What the description actually requires is something harder.

Run-stage KPIs are unit-cost metrics tied to business outcomes. Cost per active user, cost per transaction, cost per gigabyte processed. If your FinOps reporting surfaces total spend by service or account rather than cost per unit of value delivered, that is Walk-stage reporting, full stop. The distinction matters enormously when you try to hold an engineering team accountable to a number: account-level costs are not something any individual team can directly move.
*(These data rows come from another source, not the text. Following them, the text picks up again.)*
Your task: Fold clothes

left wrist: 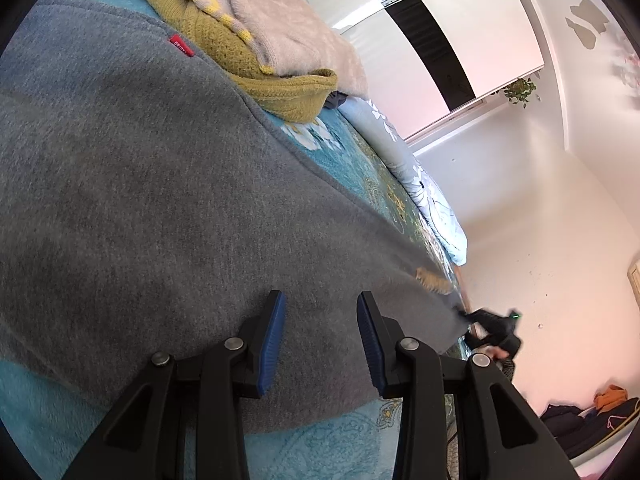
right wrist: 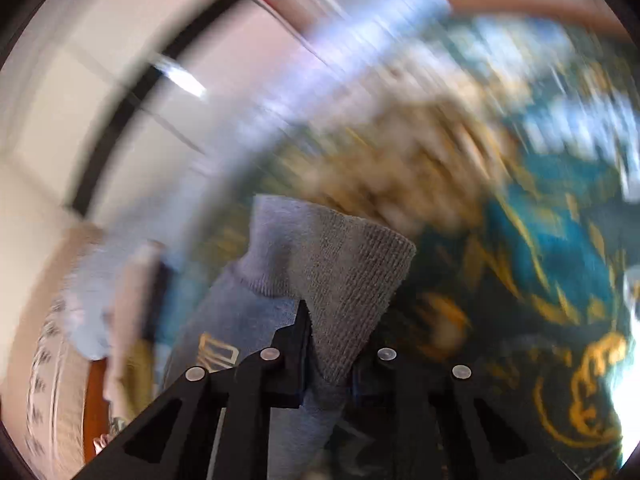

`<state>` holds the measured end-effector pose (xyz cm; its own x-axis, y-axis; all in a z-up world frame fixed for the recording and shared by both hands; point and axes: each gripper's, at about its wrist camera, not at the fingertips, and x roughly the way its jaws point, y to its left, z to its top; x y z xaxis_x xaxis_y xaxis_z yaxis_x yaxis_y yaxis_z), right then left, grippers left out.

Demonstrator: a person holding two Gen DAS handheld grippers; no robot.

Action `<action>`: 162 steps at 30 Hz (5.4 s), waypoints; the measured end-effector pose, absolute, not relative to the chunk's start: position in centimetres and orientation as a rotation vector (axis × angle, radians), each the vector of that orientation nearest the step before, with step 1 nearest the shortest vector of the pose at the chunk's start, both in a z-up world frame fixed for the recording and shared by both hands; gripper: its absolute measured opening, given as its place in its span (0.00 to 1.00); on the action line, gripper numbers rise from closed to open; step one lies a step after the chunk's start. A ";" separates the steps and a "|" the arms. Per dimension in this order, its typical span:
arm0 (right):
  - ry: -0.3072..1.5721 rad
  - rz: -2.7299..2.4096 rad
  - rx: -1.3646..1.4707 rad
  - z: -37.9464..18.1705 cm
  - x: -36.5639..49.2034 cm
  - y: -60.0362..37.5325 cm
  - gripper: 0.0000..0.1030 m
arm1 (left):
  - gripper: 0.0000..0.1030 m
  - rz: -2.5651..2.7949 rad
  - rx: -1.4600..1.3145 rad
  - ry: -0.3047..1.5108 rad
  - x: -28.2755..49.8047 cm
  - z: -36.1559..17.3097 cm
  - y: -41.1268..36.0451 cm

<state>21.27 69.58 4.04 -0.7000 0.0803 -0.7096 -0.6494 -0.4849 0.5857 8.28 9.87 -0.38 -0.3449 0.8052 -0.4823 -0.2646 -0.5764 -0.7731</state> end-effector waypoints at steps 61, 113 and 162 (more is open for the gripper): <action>0.023 2.866 -1.171 12.5 15.2 34.6 0.46 | 0.51 2.097 -1.099 -0.756 9.3 1.6 7.4; 0.780 2.745 -1.149 8.1 15.4 51.3 0.47 | 0.05 1.917 -1.280 -0.804 8.4 -0.5 18.9; 0.733 2.922 -1.190 9.0 15.2 48.5 0.47 | 0.13 2.124 -1.084 -0.515 6.9 8.8 16.1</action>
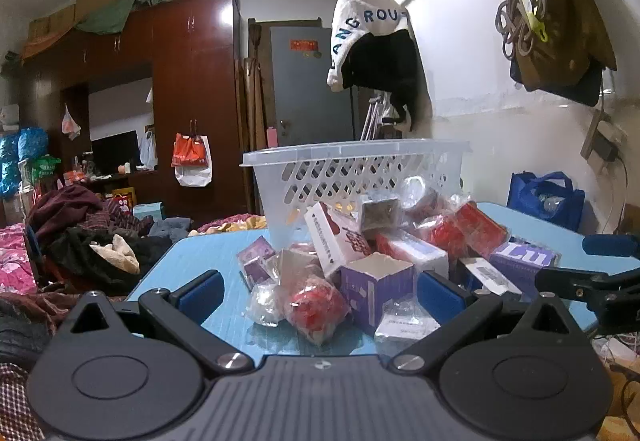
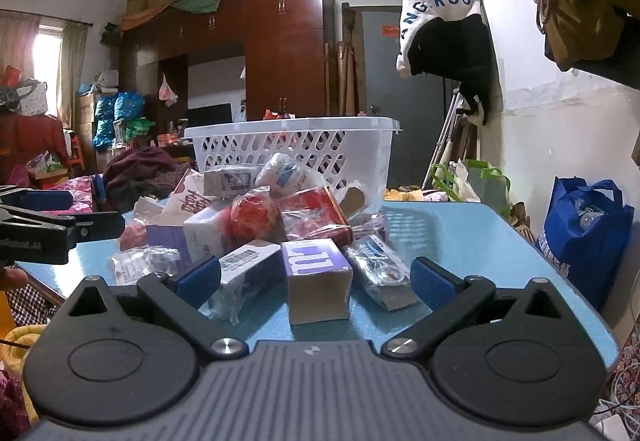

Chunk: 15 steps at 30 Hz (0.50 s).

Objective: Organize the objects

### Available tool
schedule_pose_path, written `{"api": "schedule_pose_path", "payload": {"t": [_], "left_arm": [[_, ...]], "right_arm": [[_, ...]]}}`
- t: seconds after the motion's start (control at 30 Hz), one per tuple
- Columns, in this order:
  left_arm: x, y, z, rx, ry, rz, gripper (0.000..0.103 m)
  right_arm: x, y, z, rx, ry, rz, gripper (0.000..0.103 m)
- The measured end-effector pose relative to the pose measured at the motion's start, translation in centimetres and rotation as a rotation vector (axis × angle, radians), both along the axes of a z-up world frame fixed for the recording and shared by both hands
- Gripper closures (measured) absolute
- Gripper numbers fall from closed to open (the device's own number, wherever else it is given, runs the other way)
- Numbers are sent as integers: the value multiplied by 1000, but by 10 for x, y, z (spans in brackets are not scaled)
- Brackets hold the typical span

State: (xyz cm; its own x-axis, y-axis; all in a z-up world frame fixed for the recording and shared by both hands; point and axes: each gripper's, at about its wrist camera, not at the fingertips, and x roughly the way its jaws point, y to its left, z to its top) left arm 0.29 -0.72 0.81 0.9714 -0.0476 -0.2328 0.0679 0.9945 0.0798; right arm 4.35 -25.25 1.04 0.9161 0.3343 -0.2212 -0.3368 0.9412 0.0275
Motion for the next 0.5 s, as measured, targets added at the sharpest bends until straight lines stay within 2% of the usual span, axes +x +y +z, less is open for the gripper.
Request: {"api": "schedule_pose_path", "payload": {"t": [0.17, 0.37, 0.5], "left_arm": [[1, 2, -1, -8, 19, 6, 0], [2, 9, -1, -53, 36, -1, 0], [3, 7, -2, -47, 31, 13, 0]], "right_arm": [[0, 1, -2, 17, 23, 68, 0], [-1, 5, -2, -14, 30, 70, 0], [-1, 6, -2, -21, 35, 70, 0]]}}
Automation has the same gap. Walk-stage teams have automated their cost reports and their anomaly alerts. Run-stage teams have automated the response to anomalies, not just the detection. An alert that fires into a Slack channel where nobody owns it is not automated management. The human bottleneck is still there; only the paper trail has changed.

Then there is culture, which the framework mentions and which teams almost universally overcount. At Run stage, engineers raise cost implications in architecture review without being prompted. That requires cost data to live where engineers already work, not in a finance dashboard that nobody opens between budget cycles. Where we have seen the culture criterion genuinely satisfied, an engineering leader made cost a first-class concern in their team's operational vocabulary. It did not come from the FinOps function alone.

The incentive to score upward is real. The criteria are abstract enough to support it. And nobody gains anything from the lower score. So scores trend high, problems stay invisible, and teams wonder why maturity never seems to improve despite continued investment.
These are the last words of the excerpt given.